The open source home theater software XBMC has made the jump from the desktop to both the Apple TV and Apple's mobile devices running iOS. Getting XBMC to work on iOS required hacking into some private Apple APIs, though, so don't expect it to be available via the App Store anytime soon.

Scott Davilla, accomplished Apple TV hacker and lead developer of XBMC for Mac OS X, told TUAW that enabling XBMC to run on iOS hinged on the discovery of a hardware decode API called VideoToolBox by GStreamer developer Ole André Vadla Ravnås.

"It's the API Apple 'should' have exposed instead of VDADecoder," Davilla explained. Also known as the Video Decode Acceleration Framework, it has been an official developer API since Mac OS X 10.6.3. However, "VDADecoder is just a thin wrapper around the VideoToolBox API," Davilla said.

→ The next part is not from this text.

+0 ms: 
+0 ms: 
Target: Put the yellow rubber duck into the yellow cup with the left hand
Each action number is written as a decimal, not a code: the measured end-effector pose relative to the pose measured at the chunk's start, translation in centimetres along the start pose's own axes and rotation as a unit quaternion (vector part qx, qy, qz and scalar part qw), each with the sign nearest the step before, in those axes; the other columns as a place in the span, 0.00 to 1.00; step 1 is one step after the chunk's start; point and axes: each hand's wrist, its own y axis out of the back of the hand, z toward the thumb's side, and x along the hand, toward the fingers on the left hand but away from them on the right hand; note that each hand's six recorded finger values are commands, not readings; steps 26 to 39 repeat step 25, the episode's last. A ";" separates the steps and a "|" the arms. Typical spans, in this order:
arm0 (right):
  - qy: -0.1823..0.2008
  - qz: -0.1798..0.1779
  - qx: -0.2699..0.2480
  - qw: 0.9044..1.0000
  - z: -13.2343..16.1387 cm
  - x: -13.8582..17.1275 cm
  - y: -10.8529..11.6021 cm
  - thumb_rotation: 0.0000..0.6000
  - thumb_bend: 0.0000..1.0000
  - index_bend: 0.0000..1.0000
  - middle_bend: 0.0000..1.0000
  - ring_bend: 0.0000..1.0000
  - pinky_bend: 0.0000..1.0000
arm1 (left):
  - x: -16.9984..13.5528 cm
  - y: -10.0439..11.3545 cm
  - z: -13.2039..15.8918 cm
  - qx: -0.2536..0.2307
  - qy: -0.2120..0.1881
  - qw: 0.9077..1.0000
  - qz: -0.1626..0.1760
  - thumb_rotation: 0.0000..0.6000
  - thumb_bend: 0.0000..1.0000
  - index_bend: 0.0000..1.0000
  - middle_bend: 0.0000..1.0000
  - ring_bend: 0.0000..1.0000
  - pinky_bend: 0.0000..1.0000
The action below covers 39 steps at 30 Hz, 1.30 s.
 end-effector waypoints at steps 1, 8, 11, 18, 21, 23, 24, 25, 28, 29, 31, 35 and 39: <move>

"This API is going to blow wide open the video decode and encode ability on ATV2, iOS and OS X apps," Davilla told TUAW. "It is a private framework API and the usual warnings about using private frameworks apply. However, given that the API has been stable back to 10.5, it's not going to be changed very much by Apple."

The discovery of the private API suggests Apple has been using it for some time on both Mac OS X and iOS to power hardware-based decoding. The VDADecoder framework is limited to working with H.264 decode hardware on certain NVIDIA GPUs, while it appears that the underlying VideoToolBox can work with a wider variety of hardware, including Apple's A4 mobile processor.

The current iOS implementation of XBMC is available from a Cydia-compatible server for iPhones, iPads, and iPod touches, and via an apt-get package for the second-gen Apple TV. It's worth noting, though, that the current user interface is still not optimized for touchscreens, something Davilla said is a top priority now that the main codebase has been ported and is functional.

As noted above, you shouldn't expect an Apple-blessed version to appear via the App Store in the near future. One reason is the use of the private VideoToolBox APIs would get XBMC rejected instantly, so the code would have to be refactored to try and work around whatever limitations exist in VDADecoder. There is also no App Store for Apple TV apps yet—and there may never be an official one. Finally, Davilla suggests that most of the users who would want to install XBMC on an Apple TV or iOS device would likely be jailbroken anyway.

"We are not sure it's worth the effort" to develop XBMC for the App Store, Davilla said.